· topic

An Haiku Language

The language that Richard Adams created for his widely beloved novel Watership Down, Lapine, has been called "a haiku of a language". Since it was created for a work of fiction, Lapine is what's known as an artistic language: a kind of constructed language made with aesthetic pleasure in mind. The reasons why people make artistic languages are varied. Though Adams made his for a book, many linguists create a language in order to understand better how language works, or to try out linguistic oddities. Very often, these languages don't amount in size or complexity to much more than Lapine does, or, to give a completely unrelated example, Toki Pona.

I've been noodling on constructed languages to some extent for many years, but in December 2006 I started to learn more voraciously how langauge works and how they can be constructed. Many of my friends are conlangers; I consulted both them and online works about conlangs. But in many ways I don't fall into some of the perceived stereotypes of a conlanger. I tend to abhor science fiction and fantasy writing, for example, with a few exceptions (notably Douglas Adams and J.R.R. Tolkien). Nor am I interested in creating a philosophical or a logical language, like Toki Pona or Lojban. As a friend of mine said, "communication is primarily aimed and conveyence of meaning, and less at universal truth".

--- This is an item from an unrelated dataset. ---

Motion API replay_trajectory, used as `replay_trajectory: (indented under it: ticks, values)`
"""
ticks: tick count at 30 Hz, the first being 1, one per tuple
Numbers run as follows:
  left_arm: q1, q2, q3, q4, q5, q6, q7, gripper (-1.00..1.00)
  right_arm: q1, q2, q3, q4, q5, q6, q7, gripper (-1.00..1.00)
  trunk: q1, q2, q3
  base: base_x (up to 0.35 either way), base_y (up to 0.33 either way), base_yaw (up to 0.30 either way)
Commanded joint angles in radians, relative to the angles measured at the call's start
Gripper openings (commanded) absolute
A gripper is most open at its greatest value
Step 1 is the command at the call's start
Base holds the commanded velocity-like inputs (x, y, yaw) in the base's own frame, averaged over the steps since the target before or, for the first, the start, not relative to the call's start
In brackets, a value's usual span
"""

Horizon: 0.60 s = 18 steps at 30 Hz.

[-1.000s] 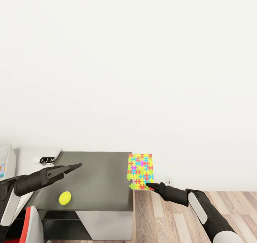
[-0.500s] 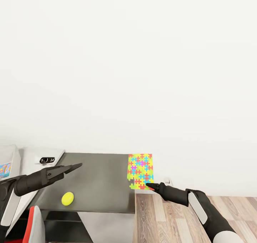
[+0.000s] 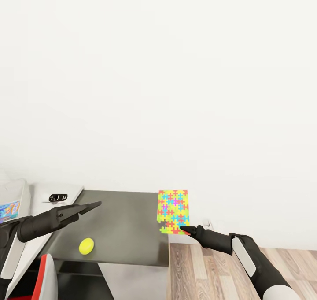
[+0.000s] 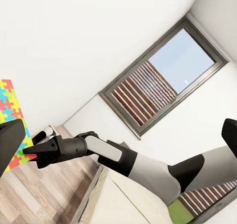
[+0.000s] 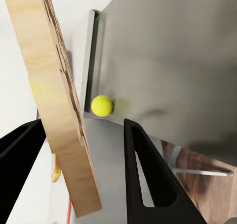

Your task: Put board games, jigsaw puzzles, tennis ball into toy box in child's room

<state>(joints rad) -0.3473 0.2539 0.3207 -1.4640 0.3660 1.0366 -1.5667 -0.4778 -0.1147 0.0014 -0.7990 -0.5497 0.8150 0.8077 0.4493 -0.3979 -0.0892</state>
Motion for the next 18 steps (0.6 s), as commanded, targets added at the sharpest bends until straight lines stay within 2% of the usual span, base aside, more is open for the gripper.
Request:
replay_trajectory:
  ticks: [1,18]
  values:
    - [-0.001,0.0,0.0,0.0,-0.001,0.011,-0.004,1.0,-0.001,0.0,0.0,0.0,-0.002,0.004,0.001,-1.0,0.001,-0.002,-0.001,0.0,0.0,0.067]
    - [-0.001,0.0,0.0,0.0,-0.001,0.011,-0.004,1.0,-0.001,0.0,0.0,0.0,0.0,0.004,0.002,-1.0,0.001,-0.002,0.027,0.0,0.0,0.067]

On the other hand, I love coining words, and feel the sounds of words and the textures of languages distinctly. Words like "mizzen", "bailiwick", and "lambent" stick in my mind; and like Tolkien, I enjoy Welsh and Finnish for their textures. I also like humour. When I participated with some friends in the Kalusa corpus driven conlang experiment, "wumung", meaning friend, was one of our favourite words because it made us laugh our arses off every time we used it.

So I have no inflated ideas about making a language which the whole world will learn, bringing about world peace in the process; or even creating a language which is in any respect good. Heck, I don't even have much of an idea of creating a language. I'm interested in coming up with a "haiku of a language" like Lapine, something which is small enough to fit in your pocket, and makes you smile and maybe makes you think. It won't be as good as Lapine, nor based on it since it doesn't have the same goal, but it might mean that I learn something about language on the way.

These, then, are some notes about that process.

Creating a Language

To create a language, the first thing that I did was to learn a lot about the process, which involved a) learning about how language works, and b) learning about how creating a language works, and how it's been done by others. So I did a heap of background reading to get a kind of layman's working knowledge of the beast, but when it came down to actually starting to create a language, I had no idea how to do it. That's really why I'm writing this guide, because whilst lots of people seem to be giving hints on how language works and what considerations you have to have in creating a language, all of which is helpful, nobody actually talks about how to create the language once you have that knowledge.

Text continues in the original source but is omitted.